+++ GIVEN DATA +++
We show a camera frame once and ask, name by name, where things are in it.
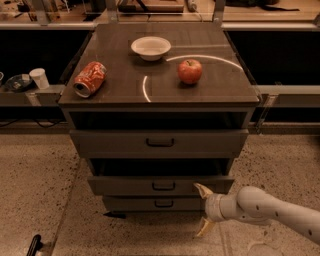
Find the white paper cup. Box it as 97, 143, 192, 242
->
29, 68, 49, 89

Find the white ceramic bowl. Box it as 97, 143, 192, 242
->
131, 36, 171, 61

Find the black object on floor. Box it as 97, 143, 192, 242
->
26, 234, 43, 256

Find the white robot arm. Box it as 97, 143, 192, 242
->
194, 183, 320, 244

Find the grey drawer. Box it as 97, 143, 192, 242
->
70, 129, 248, 159
103, 196, 205, 212
88, 176, 234, 197

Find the black cable on floor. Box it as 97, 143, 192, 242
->
0, 118, 64, 129

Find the grey drawer cabinet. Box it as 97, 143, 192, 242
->
57, 21, 261, 214

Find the grey top drawer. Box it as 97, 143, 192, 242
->
70, 129, 248, 159

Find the dark blue bowl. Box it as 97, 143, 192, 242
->
4, 74, 33, 93

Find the crushed orange soda can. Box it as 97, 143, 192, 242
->
73, 61, 107, 98

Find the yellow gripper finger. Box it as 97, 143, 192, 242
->
194, 183, 213, 199
195, 217, 215, 237

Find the red apple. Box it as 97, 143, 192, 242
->
178, 59, 202, 84

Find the grey bottom drawer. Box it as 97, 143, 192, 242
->
103, 196, 205, 212

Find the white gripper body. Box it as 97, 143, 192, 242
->
205, 193, 239, 222
+++
**EXERCISE BRIEF:** Lines from the entries that contain the string "drawer" are what must be copied.

**WORKED SOLUTION:**
Find the grey drawer. Box it as 97, 143, 192, 242
Find the grey drawer cabinet. Box it as 97, 143, 192, 242
Find the grey top drawer. Box it as 97, 143, 192, 242
Find the grey bottom drawer. Box it as 97, 143, 192, 242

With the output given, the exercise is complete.